Finally, at the 1 h horizon, where forecasting becomes challenging due to cumulative meteorological uncertainty, the hybrid nevertheless achieved strong performance with a MAE of 0.0296 and R2 of 0.9047 (Table 5). It outperformed GRU by 29.9%, LSTM by 24.5%, and CNN by 20.9%. The decline in R2 from the 5 min to the 1 h horizon was limited to only 7.7%, confirming the model’s scalability and reliability for longer-term applications including hourly scheduling and unit commitment.
Table 5. Comparative model performance metrics for 1 h-ahead forecasting.
To visualize the model’s tracking capability, Figure 8 illustrates the comparison between predicted and actual PV power output across all four horizons. The top panels show the global trend, while the bottom panels provide a zoomed-in view of specific time steps. As observed, the TCN-GRU-RF model exhibits close alignment with the actual data (blue line), accurately capturing both rapid fluctuations during volatile periods and sustained generation plateaus. The zoomed-in sections specifically highlight the model’s ability to minimize phase lag errors, which are common in standard recurrent networks.
Figure 8. Comparison of actual (blue solid line) and predicted (red dashed line) PV power output across four forecasting horizons: (a) 5 min, (b) 15 min, (c) 30 min, and (d) 1 h. The top panel in each sub-figure shows the global trend, while the bottom panel provides a zoomed-in view of specific time steps with markers (circles for actual, squares for predicted) to visualize fine-grained tracking performance. The gray shaded area represents the prediction error. Note: Power values are normalized (p.u.).

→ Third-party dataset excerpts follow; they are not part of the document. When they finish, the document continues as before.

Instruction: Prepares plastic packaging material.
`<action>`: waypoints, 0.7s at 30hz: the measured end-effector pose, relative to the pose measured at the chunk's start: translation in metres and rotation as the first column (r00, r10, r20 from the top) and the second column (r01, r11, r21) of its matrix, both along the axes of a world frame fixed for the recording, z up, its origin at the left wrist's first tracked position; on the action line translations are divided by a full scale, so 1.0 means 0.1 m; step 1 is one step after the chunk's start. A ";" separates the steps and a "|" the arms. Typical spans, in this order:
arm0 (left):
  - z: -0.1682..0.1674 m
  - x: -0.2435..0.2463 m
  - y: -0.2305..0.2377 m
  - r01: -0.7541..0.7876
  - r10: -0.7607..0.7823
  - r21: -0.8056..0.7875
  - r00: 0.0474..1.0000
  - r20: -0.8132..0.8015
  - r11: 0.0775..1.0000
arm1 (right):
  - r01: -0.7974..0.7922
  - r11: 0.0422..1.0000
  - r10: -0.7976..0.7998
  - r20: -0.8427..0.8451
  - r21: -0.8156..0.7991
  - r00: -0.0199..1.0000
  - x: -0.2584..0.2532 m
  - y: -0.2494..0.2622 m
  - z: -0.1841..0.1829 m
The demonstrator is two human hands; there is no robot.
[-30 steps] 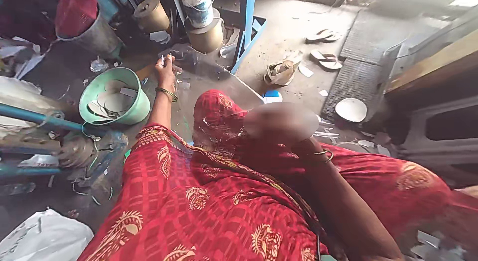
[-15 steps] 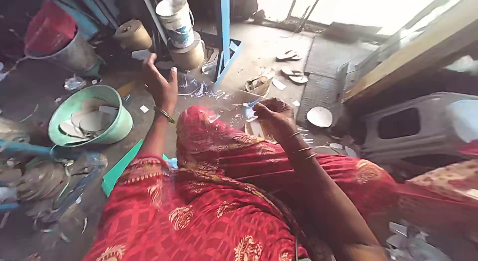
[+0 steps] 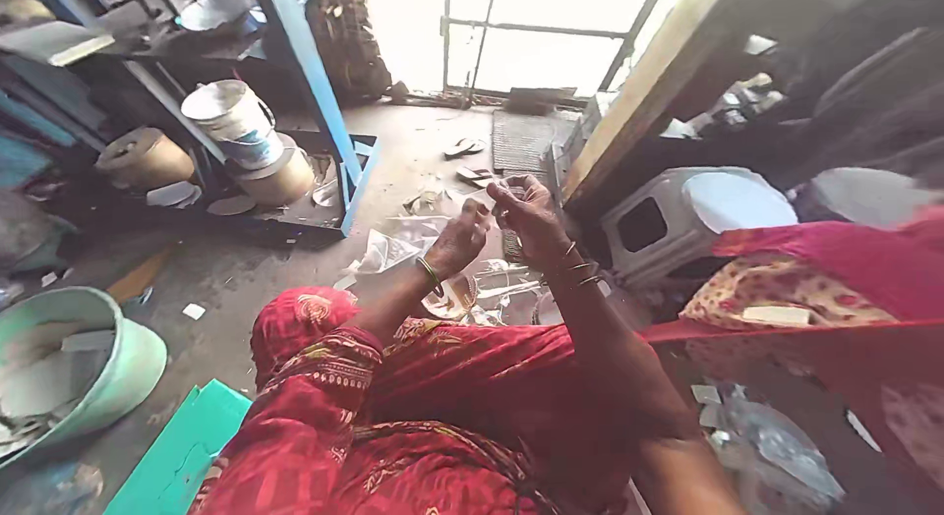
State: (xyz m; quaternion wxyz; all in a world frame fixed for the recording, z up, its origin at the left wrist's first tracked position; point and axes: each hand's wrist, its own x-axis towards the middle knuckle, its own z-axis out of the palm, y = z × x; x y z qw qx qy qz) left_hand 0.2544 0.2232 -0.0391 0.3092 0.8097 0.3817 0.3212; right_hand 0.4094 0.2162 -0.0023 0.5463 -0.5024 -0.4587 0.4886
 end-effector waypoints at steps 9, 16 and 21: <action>-0.18 0.00 0.18 0.532 -0.309 -0.587 0.842 0.443 0.610 | 0.050 0.998 -0.040 0.306 -0.027 0.951 0.86 -0.32 -0.07; -0.17 0.15 0.13 0.571 -0.437 -0.593 0.819 0.371 0.567 | -0.268 0.963 0.237 0.402 0.022 0.884 1.10 -0.37 -0.24; -0.29 0.26 0.17 0.625 -0.598 -0.534 0.761 0.253 0.569 | -0.248 0.945 0.214 0.166 0.216 0.963 1.05 -0.29 -0.27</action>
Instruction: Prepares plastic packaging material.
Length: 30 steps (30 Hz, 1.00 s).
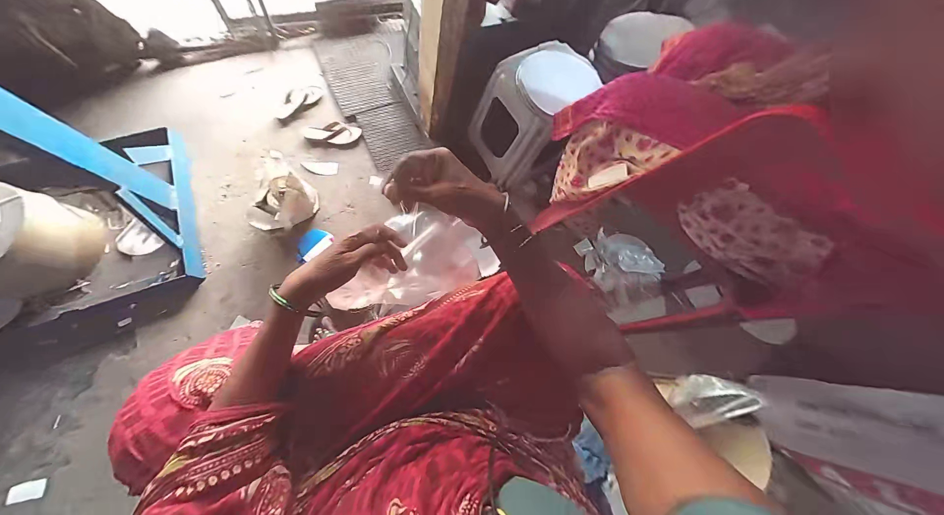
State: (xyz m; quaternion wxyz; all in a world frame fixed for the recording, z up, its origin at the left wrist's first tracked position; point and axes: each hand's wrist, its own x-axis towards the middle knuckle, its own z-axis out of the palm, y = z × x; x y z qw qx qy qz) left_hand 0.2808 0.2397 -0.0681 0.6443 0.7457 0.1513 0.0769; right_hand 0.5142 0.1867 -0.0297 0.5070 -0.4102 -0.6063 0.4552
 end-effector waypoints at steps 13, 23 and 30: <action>0.18 -0.09 -0.20 -0.568 0.589 -0.155 0.790 0.172 0.808 | 0.110 0.994 -0.108 0.105 -0.004 0.989 -0.43 -0.10 0.03; 0.21 -0.19 -0.20 -0.664 0.732 -0.309 0.627 0.267 0.681 | 0.015 0.994 -0.037 0.201 0.109 0.979 -0.58 0.09 0.00; 0.10 -0.26 -0.14 -0.743 0.692 -0.019 0.613 0.382 0.669 | 0.019 0.990 -0.058 0.278 0.138 0.959 -0.68 0.10 0.01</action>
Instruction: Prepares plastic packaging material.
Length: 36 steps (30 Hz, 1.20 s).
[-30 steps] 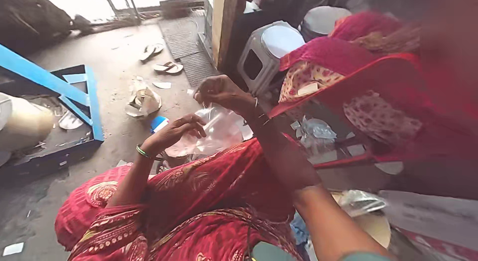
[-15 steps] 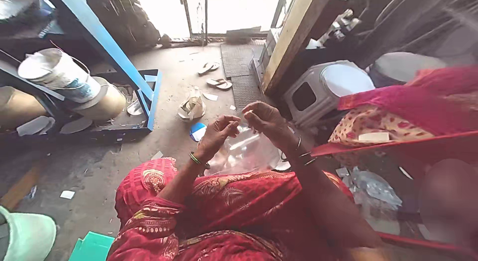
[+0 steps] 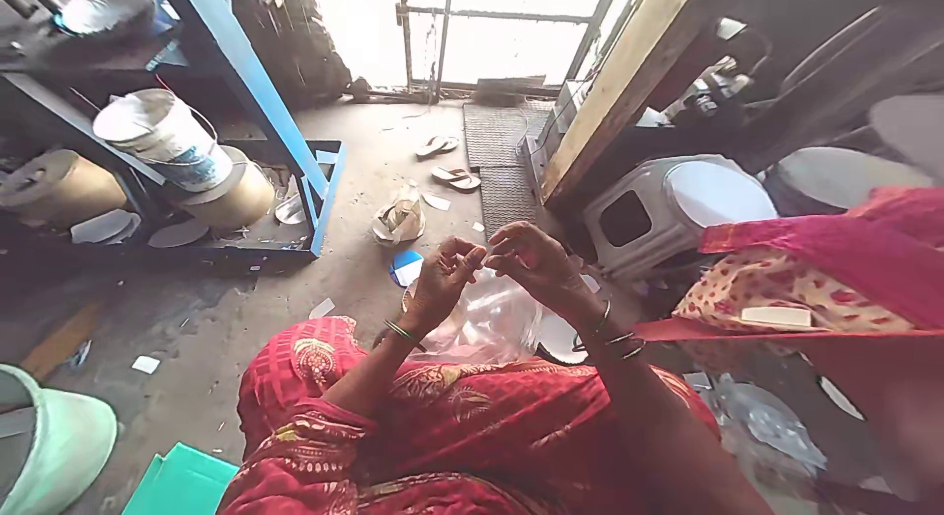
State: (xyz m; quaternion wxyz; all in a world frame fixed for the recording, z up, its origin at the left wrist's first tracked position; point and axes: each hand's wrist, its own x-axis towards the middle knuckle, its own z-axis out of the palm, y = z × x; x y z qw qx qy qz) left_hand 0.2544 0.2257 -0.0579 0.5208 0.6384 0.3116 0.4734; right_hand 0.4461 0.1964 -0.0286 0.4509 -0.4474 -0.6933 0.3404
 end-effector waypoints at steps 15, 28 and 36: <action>-0.07 -0.03 0.01 -0.027 0.045 -0.151 0.992 0.116 0.988 | -0.052 0.996 0.044 0.103 0.077 0.994 -0.14 -0.02 -0.02; 0.07 -0.10 0.05 0.090 -0.088 -0.023 0.991 0.102 0.996 | 0.021 0.989 -0.037 0.105 0.145 0.994 -0.08 -0.04 0.01; 0.02 -0.07 0.01 0.004 0.028 0.217 0.989 -0.143 0.976 | -0.031 0.996 0.031 0.006 0.080 1.000 -0.13 -0.08 0.00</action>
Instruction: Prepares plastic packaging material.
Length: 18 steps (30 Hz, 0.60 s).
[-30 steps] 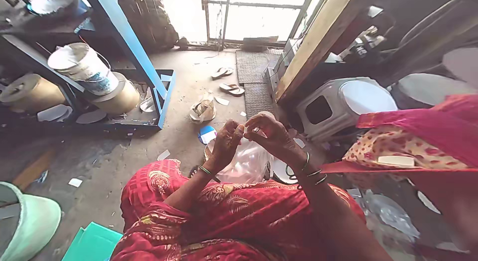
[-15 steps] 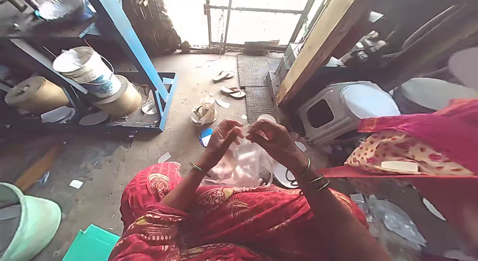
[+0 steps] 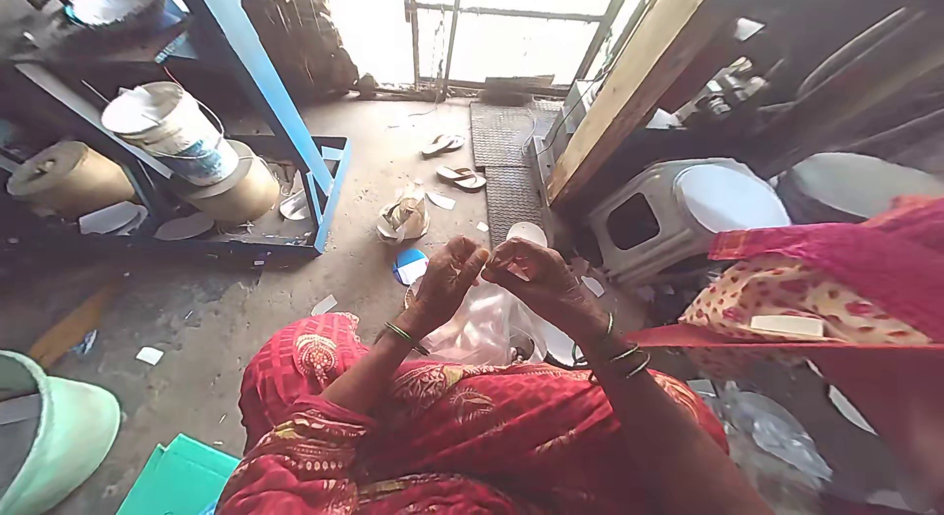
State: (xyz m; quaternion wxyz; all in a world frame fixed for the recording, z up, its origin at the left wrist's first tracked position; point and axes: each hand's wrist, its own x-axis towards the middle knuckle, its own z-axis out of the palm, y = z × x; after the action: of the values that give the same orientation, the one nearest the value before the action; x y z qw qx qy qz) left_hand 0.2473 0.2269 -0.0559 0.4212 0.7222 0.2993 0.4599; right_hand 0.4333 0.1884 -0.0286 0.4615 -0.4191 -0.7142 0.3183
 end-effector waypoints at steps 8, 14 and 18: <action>0.00 -0.02 0.05 -0.069 0.166 -0.325 0.945 0.282 0.943 | -0.087 0.978 0.099 0.056 -0.187 0.993 0.05 -0.01 -0.04; 0.09 -0.24 0.22 -0.166 0.264 -0.318 0.918 0.297 0.934 | -0.040 0.971 0.025 -0.064 -0.237 0.998 0.21 -0.03 0.02; 0.10 -0.27 0.29 -0.182 0.258 -0.264 0.922 0.287 0.947 | 0.152 0.971 -0.147 0.037 -0.183 0.988 0.26 -0.03 0.02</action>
State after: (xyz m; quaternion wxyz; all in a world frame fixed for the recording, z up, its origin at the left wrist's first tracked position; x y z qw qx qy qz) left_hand 0.2200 0.2556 -0.0462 0.4906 0.5458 0.3588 0.5767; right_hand 0.4590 0.1856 -0.0266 0.4349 -0.5165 -0.6532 0.3428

3.4. Model Architecture Analysis and Component Contributions

The superior performance of the hybrid TCN-GRU-RF model arises from the complementary strengths of its individual components The Temporal Convolutional Network (TCN), serving as the primary feature extraction module, accounts for approximately 35% of the overall predictive accuracy. It is particularly effective in capturing recurring periodic patterns, such as the diurnal cycles of solar irradiance and weather-related dynamics (e.g., cloud movement).
The GRU makes the most substantial contribution to the proposed hybrid frame-work, improving forecasting accuracy by approximately 40% under highly volatile conditions, such as cloudy periods, and by about 25% during stable, sunny conditions. Its effectiveness stems from its selective retention and gating of sequential information, which enables it to robustly capture transitional weather states, a capability that is less pronounced in other architectures. Complementing this, the Random Forest (RF) component, accounts for roughly 25% of the overall performance by enhancing robustness to outliers and mitigating fluctuations in the data distribution across seasonal variations. Its ensemble-based structure effectively complements the deep learning modules by managing nonlinearities and irregularities in the input space.
Finally, the optimized weighted fusion mechanism, as illustrated in Figure 4, balances the relative contributions of the three models, with empirically determined weight ranges of 0.20–0.45 for the TCN, 0.30–0.55 for the GRU, and 0.10–0.35 for the RF. This strategy ensures that the combined weights do not exceed 1.0. By prioritizing the most reliable components based on validation performance, this optimized strategy maximizes predictive accuracy and ensures stability across diverse meteorological scenarios.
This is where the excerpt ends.